Рада потратит недели, может, месяцы, но рано или поздно научится расшифровывать эту мимику, его скупую жестикуляцию и затяжные паузы, заполненные смыслом больше, чем некоторые монологи.
— Что ты хочешь знать? — спросил Игнат равнодушно.
— Почему ты здесь? Я читала личное дело — диагнозы, даты, термины, результаты МРТ. Все это ничего не говорит о тебе. Я хочу услышать от тебя самого. Не медицинскую историю, а человеческую.
Игнат долго молчал, опустив голову и разглядывая свои босые ступни на дощатом полу. Пальцы ног поджимались, цепляясь за дерево.
Рада ждала. Она умела ждать — десять лет в школе, сотни родительских собраний, километры исписанных тетрадей и долгие минуты после уроков, когда трудный подросток сидит за партой, молчит, смотрит в стол. А ты сидишь рядом, не давишь и ни о чем не спрашиваешь, просто ждешь, пока слова созреют у него внутри, и он сам выложит все как на духу.
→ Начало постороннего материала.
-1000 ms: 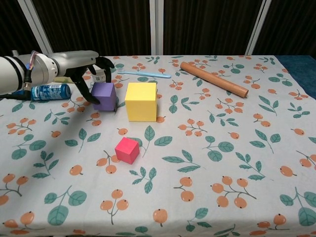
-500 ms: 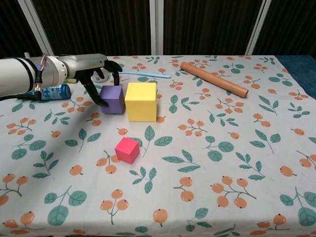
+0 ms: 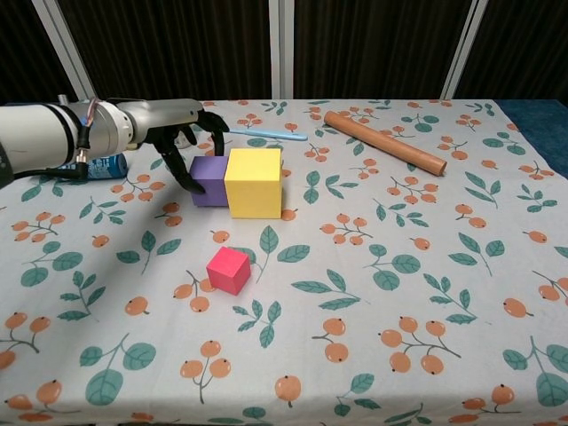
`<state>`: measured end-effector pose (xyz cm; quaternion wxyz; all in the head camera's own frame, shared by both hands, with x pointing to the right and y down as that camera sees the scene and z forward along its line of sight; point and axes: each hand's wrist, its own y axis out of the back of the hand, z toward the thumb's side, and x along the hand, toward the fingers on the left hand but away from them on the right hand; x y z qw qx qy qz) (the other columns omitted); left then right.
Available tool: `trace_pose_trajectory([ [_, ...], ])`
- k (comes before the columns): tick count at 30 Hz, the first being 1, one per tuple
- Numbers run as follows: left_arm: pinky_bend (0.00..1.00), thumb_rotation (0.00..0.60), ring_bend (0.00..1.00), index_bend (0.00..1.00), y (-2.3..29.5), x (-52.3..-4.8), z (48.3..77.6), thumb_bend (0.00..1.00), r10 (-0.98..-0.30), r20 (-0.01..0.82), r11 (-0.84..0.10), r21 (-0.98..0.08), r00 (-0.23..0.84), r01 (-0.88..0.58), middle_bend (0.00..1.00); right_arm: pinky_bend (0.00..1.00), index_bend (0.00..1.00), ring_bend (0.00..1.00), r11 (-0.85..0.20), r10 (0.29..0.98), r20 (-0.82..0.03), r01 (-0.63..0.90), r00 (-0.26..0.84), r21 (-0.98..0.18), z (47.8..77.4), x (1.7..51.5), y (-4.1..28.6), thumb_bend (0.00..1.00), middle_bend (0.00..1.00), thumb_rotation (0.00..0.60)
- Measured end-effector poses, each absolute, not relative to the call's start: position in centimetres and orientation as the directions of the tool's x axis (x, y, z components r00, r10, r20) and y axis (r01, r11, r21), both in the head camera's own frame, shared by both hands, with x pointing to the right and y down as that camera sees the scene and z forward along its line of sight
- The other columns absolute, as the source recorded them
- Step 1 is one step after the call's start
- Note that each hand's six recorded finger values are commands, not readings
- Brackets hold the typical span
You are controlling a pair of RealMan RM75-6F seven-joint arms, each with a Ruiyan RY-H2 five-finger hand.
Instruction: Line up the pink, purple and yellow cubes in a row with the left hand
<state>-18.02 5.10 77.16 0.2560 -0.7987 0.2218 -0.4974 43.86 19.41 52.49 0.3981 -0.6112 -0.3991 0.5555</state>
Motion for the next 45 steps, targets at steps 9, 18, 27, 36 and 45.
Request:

Дети всегда рассказывали ей то, о чем молчали дома.
Поэтому она не торопила Игната, но не спускала с него глаз, давая понять, что ждет ответа.
— Ты знаешь, каково это — осознавать, что твоя любовь убивает? — спросил он наконец, и его голос прозвучал ровно, почти безэмоционально, но именно эта ровность выдавала сильное напряжение. — Знаешь, что происходит внутри, когда каждое проявление нежности твой мозг переводит на язык боли?